We provide two separate notebooks to aid in implementing the results illustrated in the paper.
- notebooks/simple_distributions.ipynb This notebook contains code for reproducing 2D distribution results in the paper. The notebook contains a stand-alone diffusion trainer for a EBM-parameterized model as well as code for different MCMC samplers (HMC, ULA, MALA, UHA) across different distribution combinations
- notebooks/image_tapestry.ipynb This notebook contains code illustrating how we may use MCMC sampling on existing text-to-image to construct image tapestries. Our image tapestry results are done using the Imagen 64x64 model where we can define diffusion models across different image sizes in the pixel space. Here, tapestires are defined using DeepFloyd and results are poorer
Most of the larger-scale experiments done in the paper were done using the computational infrastructure at DeepMind and cannot be released. Below is a PyTorch reimplementation written by Bharat Runwal.
A PyTorch implementation of Reduce, Reuse, Recycle: Compositional Generation with Energy-Based Diffusion Models and MCMC.
- The codebase is built upon GLIDE-Finetune and Composable Diffusion.
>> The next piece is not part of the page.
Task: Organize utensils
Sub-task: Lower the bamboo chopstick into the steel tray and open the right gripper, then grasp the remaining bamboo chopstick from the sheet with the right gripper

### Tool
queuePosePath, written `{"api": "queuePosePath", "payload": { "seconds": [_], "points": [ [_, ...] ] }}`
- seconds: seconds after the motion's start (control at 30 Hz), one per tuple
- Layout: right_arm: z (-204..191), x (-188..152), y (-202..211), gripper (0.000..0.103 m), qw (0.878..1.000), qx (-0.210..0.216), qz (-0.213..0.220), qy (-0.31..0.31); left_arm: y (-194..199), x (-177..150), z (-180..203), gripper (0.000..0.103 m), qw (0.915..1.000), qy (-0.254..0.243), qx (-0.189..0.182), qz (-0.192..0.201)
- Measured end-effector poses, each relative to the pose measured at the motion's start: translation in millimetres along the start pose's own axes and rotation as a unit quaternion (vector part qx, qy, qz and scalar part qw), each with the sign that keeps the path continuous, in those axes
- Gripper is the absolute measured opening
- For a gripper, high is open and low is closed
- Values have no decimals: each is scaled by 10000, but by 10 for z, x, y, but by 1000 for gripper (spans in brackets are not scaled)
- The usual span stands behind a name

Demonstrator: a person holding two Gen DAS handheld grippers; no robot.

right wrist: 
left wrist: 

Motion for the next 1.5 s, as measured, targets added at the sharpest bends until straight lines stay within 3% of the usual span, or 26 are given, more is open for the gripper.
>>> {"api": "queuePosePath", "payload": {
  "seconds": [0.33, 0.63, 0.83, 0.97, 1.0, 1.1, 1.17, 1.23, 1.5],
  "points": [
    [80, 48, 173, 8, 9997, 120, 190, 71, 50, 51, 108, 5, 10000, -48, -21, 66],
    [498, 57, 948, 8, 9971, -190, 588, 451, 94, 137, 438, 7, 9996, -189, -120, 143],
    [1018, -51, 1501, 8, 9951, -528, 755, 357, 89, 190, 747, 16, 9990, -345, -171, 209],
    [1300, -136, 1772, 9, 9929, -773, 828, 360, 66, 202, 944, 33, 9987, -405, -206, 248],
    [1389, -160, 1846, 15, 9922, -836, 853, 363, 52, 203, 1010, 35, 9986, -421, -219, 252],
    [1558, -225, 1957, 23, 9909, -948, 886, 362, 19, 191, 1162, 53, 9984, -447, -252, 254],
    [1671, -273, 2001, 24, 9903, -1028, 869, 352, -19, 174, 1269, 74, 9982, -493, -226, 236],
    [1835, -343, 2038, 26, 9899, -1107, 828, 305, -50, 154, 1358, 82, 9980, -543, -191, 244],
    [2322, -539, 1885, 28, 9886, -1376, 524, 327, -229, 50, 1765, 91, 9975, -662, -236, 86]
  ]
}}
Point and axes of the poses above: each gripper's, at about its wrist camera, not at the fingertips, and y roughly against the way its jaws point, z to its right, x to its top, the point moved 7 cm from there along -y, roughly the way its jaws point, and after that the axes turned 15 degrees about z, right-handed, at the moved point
Run following to create a conda environment using the requirements file, and activate it:
conda create --name compose_ebm --file requirements.txt
conda activate compose_ebm
To train the Energy Parameterized Classifier-Free Diffusion model you can run :
bash energy_train_ddp_64.sh
You can change the Energy score used for training here Line , currently we are using a denoising autoencoder inspired energy function .
anneal_samplers.py
containts the implementation of variaous samplers (HMC, UHMC, ULA, MALA) which can be used with reverse diffusion sampling.
Note : In the current setting we use MCMC sampling for t > 50 as we saw in the last 50 steps the score functions doesn't change the image much. You can change this behaviour at this line Line . Example of running MALA Sampler with trained chkpt path :
python inf_sample.py --sampler MALA --ckpt_path "./checkpoints/Energy_object_chkpt_linear_100steps/model-ft-49x1874.pt"